Ibu Nurma mengernyitkan dahinya, mencoba mencerna siapa anak yang dia maksut.
“Itu ma yang dikamar Karin, yang pakai baju pink” lanjut Karin menjelaskan. Ibunya geleng kepala tak mengerti, sepertinya betul kata Nia sebelum pulang tadi. Karin sedikit berhalusinasi, mungkin efek demam atau shock karena mimpi buruknya.
“Sudah Rin, ini minum the hangatnya. Mama lagi masak bubur kaldu iga, bentar lagi mateng. Tunggu disini ya. Diam disitu jangan kemana-mana” ibunya melanjutkan memasak meninggalkan Karina yang terbengong dan tak habis pikir apa yang sedang ia alami.
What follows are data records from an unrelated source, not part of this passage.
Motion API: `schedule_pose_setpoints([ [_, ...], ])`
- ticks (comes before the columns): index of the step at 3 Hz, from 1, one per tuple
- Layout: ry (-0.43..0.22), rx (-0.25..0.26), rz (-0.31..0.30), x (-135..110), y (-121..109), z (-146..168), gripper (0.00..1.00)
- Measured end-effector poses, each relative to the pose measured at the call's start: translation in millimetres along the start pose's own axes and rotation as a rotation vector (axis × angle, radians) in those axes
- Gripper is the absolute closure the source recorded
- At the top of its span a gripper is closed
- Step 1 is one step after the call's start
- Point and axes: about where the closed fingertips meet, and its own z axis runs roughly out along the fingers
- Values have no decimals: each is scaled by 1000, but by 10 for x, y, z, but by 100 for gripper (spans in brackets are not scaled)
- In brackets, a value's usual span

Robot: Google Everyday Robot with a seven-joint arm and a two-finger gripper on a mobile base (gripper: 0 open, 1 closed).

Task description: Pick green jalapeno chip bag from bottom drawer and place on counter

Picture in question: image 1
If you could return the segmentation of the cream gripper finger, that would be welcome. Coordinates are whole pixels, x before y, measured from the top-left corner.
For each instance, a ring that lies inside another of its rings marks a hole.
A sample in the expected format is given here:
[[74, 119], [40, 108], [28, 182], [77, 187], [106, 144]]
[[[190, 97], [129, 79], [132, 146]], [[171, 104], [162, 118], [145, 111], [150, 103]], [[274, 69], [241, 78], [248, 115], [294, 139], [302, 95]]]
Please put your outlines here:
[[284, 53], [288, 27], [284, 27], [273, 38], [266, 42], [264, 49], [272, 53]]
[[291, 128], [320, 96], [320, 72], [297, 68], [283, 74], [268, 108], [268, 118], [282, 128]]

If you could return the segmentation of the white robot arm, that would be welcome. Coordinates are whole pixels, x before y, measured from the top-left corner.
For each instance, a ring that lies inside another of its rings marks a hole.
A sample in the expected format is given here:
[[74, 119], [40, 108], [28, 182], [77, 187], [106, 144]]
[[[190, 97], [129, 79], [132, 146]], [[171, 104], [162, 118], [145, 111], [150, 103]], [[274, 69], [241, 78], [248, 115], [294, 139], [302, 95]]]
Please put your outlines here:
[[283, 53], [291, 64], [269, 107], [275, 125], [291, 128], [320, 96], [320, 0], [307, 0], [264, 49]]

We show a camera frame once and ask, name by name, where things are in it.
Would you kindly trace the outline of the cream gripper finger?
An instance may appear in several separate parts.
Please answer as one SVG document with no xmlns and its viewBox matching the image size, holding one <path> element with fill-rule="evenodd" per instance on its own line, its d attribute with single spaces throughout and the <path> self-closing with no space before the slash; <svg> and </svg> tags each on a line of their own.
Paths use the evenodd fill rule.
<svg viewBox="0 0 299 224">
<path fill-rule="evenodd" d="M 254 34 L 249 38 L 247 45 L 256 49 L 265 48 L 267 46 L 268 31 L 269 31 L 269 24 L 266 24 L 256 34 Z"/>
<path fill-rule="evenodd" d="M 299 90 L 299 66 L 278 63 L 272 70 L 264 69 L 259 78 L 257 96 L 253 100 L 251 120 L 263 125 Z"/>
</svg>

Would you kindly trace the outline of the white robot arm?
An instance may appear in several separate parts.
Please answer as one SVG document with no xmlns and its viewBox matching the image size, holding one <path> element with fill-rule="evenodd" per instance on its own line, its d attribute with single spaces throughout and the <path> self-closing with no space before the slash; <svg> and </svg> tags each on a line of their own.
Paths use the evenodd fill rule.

Dipegangnya cangkir berisi teh hangat itu dengan kedua tangannya. Kakinya ia angkat keatas kursi dan menekuk perutnya agar terasa lebih nyaman. Sementara sesekali kepalanya menoleh kearah kamarnya mencari-cari gadis kecil yang ia tinggalkan begitu saja dari kamarnya. Tak terlihat sama sekali. Apa yang ia lakukan di kamarku? Batin Karina.
Tak tahan dengan rasa penasaran, Karina meletakan secangkir teh hangat yang telah ia sesap beberapa kali keatas meja makan, lalu berhati-hati ia berjingkat masuk kembali kedalam kamarnya mencari keberadaan gadis kecil yang mengaku bernama Putri itu. Nihil. Sudah tak ada di dalam kamarnya. Entah ia pergi kemana dan entah kapan. Rasanya ia tak melihat anak itu keluar meninggalkan kamarnya. Karina memeriksa sekeliling. Jendela kamarnya terkunci, bahkan satu sisi jendelanya sudah lama tidak bisa dibuka, tak mungkin anak itu lompat keluar kamarnya melalui jendela. Entahlah, mungkin anak itu keluar kamar bertepatan dengan Karin keluar kamar sehingga wajar jika Karin tak melihat anak itu.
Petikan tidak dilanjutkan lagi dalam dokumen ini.